Task goal |
Look through the entries. Copy each line that has the word "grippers".

Task material |
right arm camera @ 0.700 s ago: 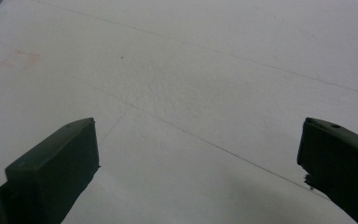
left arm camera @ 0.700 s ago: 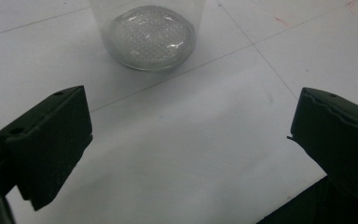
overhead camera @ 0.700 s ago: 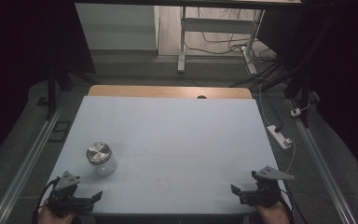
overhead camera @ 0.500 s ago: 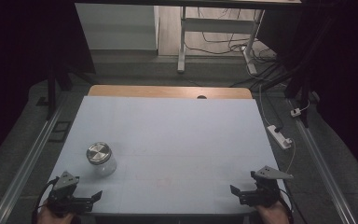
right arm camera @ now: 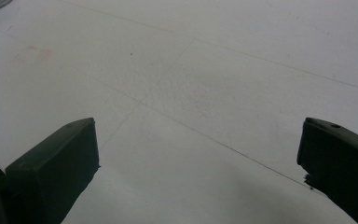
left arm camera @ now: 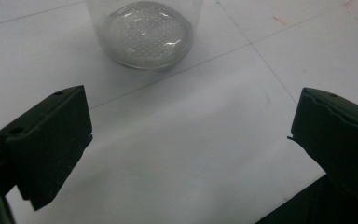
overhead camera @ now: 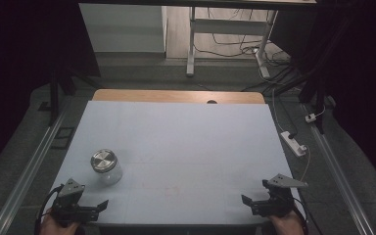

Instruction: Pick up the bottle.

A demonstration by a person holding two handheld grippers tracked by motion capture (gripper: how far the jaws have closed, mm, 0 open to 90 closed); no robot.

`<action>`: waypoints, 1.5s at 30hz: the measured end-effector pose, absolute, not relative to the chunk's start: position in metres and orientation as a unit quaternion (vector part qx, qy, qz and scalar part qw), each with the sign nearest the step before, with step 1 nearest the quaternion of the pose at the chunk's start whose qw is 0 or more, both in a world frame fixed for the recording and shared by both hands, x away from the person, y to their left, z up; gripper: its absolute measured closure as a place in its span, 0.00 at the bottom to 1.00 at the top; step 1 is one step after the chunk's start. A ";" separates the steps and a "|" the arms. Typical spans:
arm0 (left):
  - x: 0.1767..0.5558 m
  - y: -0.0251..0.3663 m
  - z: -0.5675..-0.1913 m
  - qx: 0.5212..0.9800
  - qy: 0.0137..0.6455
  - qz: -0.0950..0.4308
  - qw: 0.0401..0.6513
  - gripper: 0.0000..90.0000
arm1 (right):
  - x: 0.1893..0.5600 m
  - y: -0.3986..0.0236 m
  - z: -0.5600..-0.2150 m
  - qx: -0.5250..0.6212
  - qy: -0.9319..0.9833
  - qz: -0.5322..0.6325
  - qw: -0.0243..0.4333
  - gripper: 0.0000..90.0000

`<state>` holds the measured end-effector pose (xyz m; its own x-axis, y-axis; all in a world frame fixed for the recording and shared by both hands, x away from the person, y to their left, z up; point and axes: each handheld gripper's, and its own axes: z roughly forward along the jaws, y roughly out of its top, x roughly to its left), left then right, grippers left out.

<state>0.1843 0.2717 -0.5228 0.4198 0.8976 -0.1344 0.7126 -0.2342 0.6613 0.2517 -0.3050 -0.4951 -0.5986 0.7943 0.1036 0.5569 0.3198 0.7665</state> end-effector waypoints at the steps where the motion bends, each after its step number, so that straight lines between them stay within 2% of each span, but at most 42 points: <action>1: 0.184 0.272 -0.523 0.772 0.521 0.139 0.336 0.00 | 0.252 -0.305 -0.495 0.422 0.800 0.401 0.147 0.00; 14: 0.185 0.281 -0.515 0.752 0.518 0.153 0.379 0.00 | 0.252 -0.305 -0.495 0.419 0.800 0.403 0.146 0.00; 35: 0.216 0.283 -0.519 0.770 0.481 0.163 0.385 0.00 | 0.253 -0.303 -0.496 0.416 0.807 0.395 0.141 0.00; 45: 0.234 0.280 -0.520 0.767 0.485 0.160 0.388 0.00 | 0.253 -0.303 -0.496 0.414 0.808 0.395 0.140 0.00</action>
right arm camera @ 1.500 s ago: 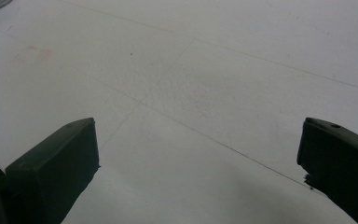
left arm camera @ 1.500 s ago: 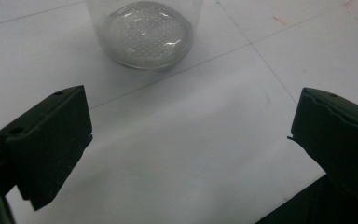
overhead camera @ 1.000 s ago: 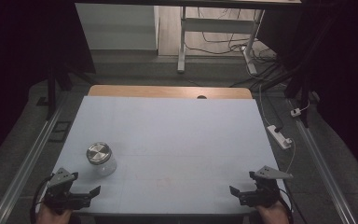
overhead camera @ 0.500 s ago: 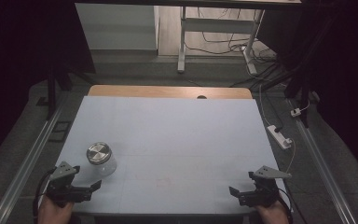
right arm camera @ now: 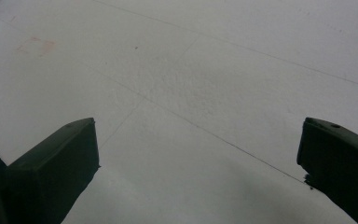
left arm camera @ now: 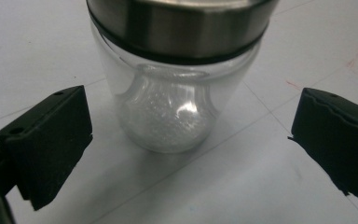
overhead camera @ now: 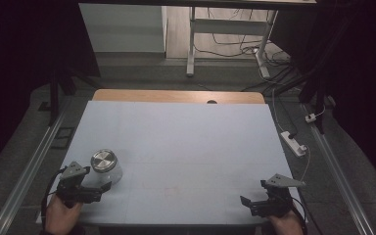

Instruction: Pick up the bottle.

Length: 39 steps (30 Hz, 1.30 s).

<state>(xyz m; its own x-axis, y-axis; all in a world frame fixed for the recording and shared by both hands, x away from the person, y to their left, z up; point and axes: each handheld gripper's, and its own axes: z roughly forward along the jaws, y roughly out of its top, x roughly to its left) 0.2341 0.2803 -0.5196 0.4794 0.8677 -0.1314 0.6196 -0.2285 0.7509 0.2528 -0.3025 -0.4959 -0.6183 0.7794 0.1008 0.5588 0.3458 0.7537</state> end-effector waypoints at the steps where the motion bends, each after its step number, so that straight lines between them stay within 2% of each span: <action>1: 0.234 0.280 -0.520 0.767 0.485 0.160 0.388 0.00 | 0.253 -0.302 -0.496 0.414 0.808 0.395 0.140 0.00; 23: 0.275 0.268 -0.519 0.785 0.469 0.168 0.368 0.00 | 0.253 -0.301 -0.496 0.409 0.814 0.388 0.140 0.00; 25: 0.274 0.268 -0.519 0.787 0.468 0.174 0.362 0.03 | 0.253 -0.301 -0.497 0.409 0.814 0.388 0.139 0.00; 29: 0.272 0.267 -0.518 0.793 0.456 0.177 0.364 0.16 | 0.253 -0.300 -0.497 0.408 0.815 0.387 0.139 0.00; 39: 0.272 0.266 -0.517 0.793 0.456 0.177 0.361 0.17 | 0.254 -0.299 -0.497 0.406 0.817 0.384 0.139 0.00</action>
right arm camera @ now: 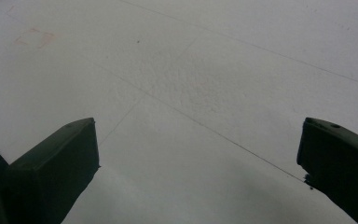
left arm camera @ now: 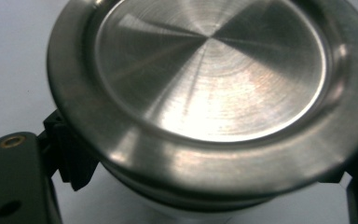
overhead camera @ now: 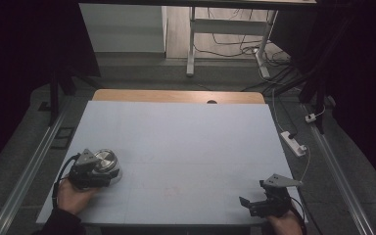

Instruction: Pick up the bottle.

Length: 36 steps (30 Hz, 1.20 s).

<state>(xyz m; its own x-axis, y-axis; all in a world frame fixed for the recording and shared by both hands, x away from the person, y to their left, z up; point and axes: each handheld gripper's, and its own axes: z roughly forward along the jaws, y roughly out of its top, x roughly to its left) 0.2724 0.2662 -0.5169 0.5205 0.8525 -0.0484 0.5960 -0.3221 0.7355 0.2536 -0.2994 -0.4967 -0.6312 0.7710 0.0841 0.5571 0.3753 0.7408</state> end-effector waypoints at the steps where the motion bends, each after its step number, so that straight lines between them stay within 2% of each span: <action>1: 0.273 0.266 -0.516 0.793 0.459 0.176 0.360 0.17 | 0.253 -0.299 -0.497 0.406 0.818 0.384 0.139 0.00; 10: 0.275 0.265 -0.513 0.788 0.467 0.159 0.370 0.17 | 0.253 -0.300 -0.496 0.404 0.818 0.386 0.140 0.00; 24: 0.278 0.253 -0.494 0.796 0.432 0.148 0.398 0.17 | 0.253 -0.300 -0.496 0.403 0.817 0.388 0.139 0.00; 36: 0.288 0.226 -0.473 0.815 0.385 0.147 0.407 0.17 | 0.253 -0.301 -0.496 0.404 0.815 0.392 0.139 0.00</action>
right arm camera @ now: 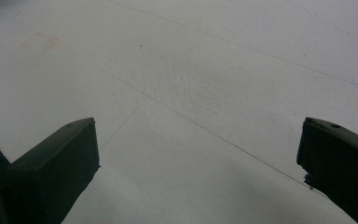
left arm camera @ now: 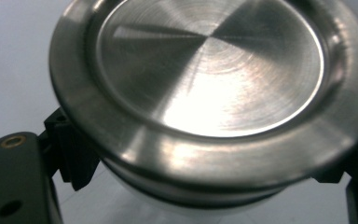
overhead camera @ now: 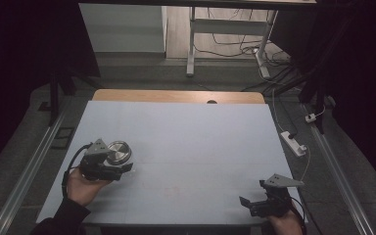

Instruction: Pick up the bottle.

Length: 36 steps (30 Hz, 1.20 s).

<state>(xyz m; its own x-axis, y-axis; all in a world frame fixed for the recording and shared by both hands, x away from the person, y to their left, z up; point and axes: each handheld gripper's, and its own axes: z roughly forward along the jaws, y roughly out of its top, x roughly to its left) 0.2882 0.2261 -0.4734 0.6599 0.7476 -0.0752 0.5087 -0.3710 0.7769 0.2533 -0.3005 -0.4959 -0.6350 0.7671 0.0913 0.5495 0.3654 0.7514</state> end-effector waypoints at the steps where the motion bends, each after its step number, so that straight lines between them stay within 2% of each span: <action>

Task response |
A demonstration by a person holding two handheld grippers tracked by motion capture (gripper: how far the jaws have closed, mm, 0 open to 90 closed); no robot.
`<state>` holds the measured end-effector pose (xyz m; its own x-axis, y-axis; all in a world frame fixed for the recording and shared by both hands, x away from the person, y to their left, z up; point and axes: each handheld gripper's, and its own axes: z roughly forward along the jaws, y roughly out of its top, x roughly to its left), left then right, grippers left out.

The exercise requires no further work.